- Date: 10 – 16 October
- Edition: 1st
- Surface: Clay
- Location: Rio de Janeiro, Brazil

Champions

Singles
- Marco Cecchinato

Doubles
- Guido Andreozzi / Guillermo Durán
| Challenger Rio de Janeiro |

= 2022 Challenger Rio de Janeiro =

The 2022 Challenger Rio de Janeiro was a professional tennis tournament played on clay courts. It was the first edition of the tournament which was part of the 2022 ATP Challenger Tour. It took place in Rio de Janeiro, Brazil between 10 and 16 October 2022.

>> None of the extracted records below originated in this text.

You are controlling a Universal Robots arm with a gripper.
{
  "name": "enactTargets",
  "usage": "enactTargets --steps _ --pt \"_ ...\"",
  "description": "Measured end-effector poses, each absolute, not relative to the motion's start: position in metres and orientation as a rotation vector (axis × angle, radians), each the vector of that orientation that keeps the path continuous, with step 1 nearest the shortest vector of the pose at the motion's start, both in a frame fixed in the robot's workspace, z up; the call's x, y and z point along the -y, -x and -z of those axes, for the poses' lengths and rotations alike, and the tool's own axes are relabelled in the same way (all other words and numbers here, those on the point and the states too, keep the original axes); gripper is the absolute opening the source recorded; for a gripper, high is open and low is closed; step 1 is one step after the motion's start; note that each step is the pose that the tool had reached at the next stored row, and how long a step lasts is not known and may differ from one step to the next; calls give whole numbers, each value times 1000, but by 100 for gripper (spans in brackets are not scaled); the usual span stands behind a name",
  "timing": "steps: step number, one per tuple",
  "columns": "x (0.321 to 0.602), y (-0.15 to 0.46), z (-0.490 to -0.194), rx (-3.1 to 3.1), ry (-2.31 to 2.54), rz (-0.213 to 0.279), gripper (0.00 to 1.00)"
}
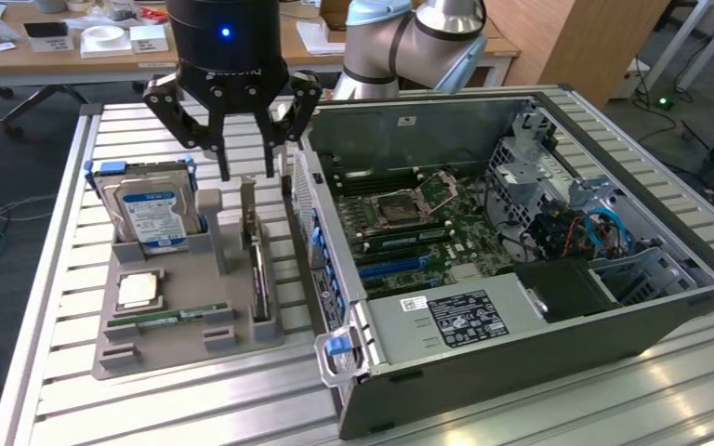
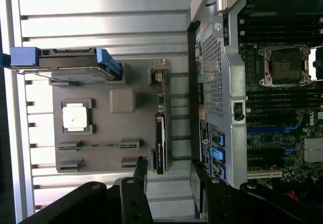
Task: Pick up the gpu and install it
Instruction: 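Pick up the gpu and move the gpu toward the slot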
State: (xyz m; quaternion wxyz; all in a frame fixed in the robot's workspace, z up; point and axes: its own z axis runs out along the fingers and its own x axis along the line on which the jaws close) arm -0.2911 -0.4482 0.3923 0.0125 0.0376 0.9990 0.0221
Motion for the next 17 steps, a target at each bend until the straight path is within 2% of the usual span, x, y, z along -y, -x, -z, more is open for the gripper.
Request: enactTargets --steps 1,17 --pt "448 291 -392 -3114 -117 -69 47" --pt "448 291 -370 -3113 -117 -69 47"
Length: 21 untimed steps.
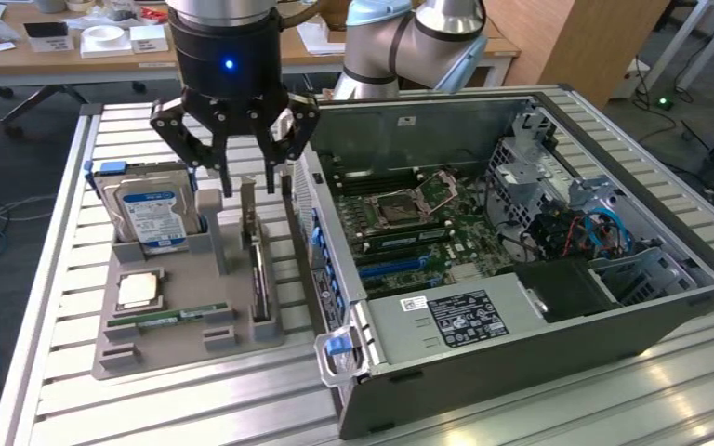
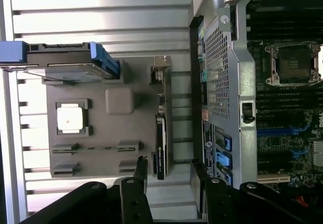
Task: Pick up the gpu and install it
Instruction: 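Pick up the gpu and move the gpu toward the slot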
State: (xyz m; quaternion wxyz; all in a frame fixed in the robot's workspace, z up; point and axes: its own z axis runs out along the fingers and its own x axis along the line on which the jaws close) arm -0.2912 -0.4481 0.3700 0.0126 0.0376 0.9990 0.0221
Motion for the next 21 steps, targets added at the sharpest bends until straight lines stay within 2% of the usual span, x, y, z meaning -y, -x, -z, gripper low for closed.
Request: enactTargets --steps 21 --pt "448 291 -336 -3114 -117 -69 47"
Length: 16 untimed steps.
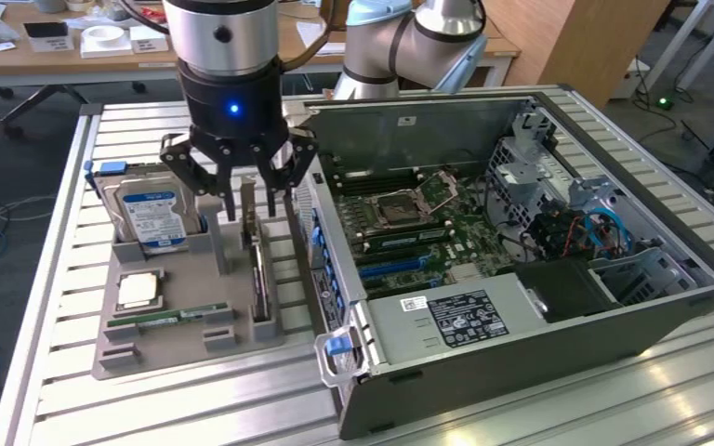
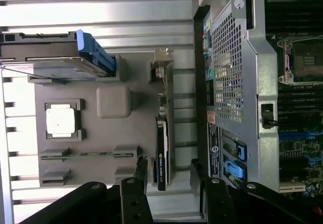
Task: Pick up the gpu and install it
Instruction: 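Pick up the gpu and move the gpu toward the slot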
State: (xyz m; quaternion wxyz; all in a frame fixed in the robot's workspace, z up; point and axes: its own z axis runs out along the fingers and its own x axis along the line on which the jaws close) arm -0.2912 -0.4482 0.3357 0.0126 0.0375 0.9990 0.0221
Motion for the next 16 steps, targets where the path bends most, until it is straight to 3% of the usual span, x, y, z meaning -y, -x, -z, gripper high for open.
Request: enactTargets --steps 16 --pt "448 291 -307 -3114 -117 -69 47"
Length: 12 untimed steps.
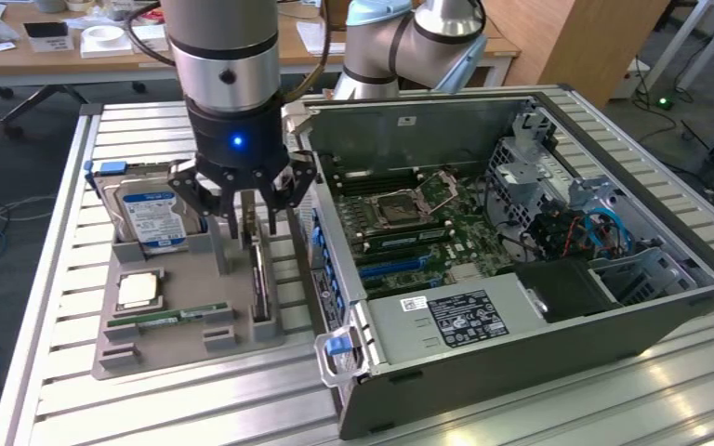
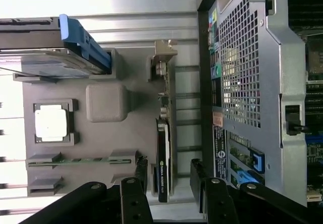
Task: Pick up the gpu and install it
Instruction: 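Pick up the gpu and move the gpu toward the slot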
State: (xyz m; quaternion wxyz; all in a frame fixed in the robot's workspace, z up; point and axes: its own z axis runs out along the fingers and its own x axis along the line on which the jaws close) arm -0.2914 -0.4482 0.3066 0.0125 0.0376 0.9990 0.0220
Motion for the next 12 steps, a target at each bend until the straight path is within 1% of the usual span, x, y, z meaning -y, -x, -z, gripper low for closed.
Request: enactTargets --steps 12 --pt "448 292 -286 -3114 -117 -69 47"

==Singles main draw entrants==
===Seeds===

| Country | Player | Rank^{1} | Seed |
|---|---|---|---|
| ARG | Federico Coria | 72 | 1 |
| PER | Juan Pablo Varillas | 107 | 2 |
| ITA | Marco Cecchinato | 114 | 3 |
| ARG | Camilo Ugo Carabelli | 119 | 4 |
| BRA | Felipe Meligeni Alves | 143 | 5 |
| FRA | Alexandre Müller | 145 | 6 |
| ARG | Juan Manuel Cerúndolo | 148 | 7 |
| GER | Yannick Hanfmann | 163 | 8 |

- ^{1} Rankings are as of 3 October 2022.

===Other entrants===
The following players received wildcards into the singles main draw:
- BRA Gustavo Almeida
- BRA João Fonseca
- BRA João Lucas Reis da Silva

The following player received entry into the singles main draw as a special exempt:
- GBR Jan Choinski

The following players received entry into the singles main draw as alternates:
- ARG Genaro Alberto Olivieri
- ARG Juan Bautista Torres
- ARG Gonzalo Villanueva

The following players received entry from the qualifying draw:
- SUI Rémy Bertola
- FRA Giovanni Mpetshi Perricard
- IND Sumit Nagal
- ARG Mariano Navone
- SUI Jakub Paul
- ARG Juan Pablo Paz

==Champions==
===Singles===

- ITA Marco Cecchinato def. GER Yannick Hanfmann 4–6, 6–4, 6–3.

===Doubles===

- ARG Guido Andreozzi / ARG Guillermo Durán def. POL Karol Drzewiecki / SUI Jakub Paul 6–3, 6–2.